Below is a listing. Copy each line of it that holds the word "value".

=== Begin Enclosure ===

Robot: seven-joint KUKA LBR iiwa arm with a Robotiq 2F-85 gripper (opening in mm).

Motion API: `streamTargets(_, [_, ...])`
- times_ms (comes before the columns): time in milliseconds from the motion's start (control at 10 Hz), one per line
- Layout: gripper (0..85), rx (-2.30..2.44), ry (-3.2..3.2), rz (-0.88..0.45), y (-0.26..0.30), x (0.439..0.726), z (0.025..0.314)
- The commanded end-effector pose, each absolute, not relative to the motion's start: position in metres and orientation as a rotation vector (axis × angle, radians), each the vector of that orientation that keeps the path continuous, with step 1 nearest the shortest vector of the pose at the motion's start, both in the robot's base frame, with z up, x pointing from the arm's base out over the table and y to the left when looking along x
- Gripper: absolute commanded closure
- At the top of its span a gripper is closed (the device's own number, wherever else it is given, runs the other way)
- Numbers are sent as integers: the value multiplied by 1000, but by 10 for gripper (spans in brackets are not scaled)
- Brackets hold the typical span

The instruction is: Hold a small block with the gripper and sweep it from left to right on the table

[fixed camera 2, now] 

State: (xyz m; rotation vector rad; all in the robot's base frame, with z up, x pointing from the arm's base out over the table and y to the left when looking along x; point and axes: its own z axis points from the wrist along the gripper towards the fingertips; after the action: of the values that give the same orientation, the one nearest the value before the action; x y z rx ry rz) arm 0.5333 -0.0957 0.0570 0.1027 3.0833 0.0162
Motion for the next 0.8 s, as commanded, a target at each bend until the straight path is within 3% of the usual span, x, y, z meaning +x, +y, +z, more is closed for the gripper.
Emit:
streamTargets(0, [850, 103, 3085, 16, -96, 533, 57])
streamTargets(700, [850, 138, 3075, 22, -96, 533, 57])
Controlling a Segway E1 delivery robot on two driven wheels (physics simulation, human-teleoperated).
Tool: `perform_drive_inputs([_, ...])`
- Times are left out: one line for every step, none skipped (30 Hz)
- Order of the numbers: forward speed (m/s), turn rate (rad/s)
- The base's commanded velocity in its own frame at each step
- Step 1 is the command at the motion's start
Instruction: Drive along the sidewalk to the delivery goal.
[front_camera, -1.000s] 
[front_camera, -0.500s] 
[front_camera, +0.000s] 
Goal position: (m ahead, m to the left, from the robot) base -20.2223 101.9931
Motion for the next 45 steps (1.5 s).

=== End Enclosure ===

#### [Result]
- Numbers are sent as integers: the value multiplied by 1000, but by 10 for gripper (spans in brackets are not scaled)
State: (xyz m; rotation vector rad; all in the robot's base frame, with z up, x pointing from the arm's base out over the table and y to the left when looking along x; point and axes: its own z axis points from the wrist along the gripper towards the fingertips; after the action: of the values that give the same orientation, the one nearest the value before the action; x y z rx ry rz) arm 0.5333 -0.0957 0.0570 0.1027 3.0833 0.0162

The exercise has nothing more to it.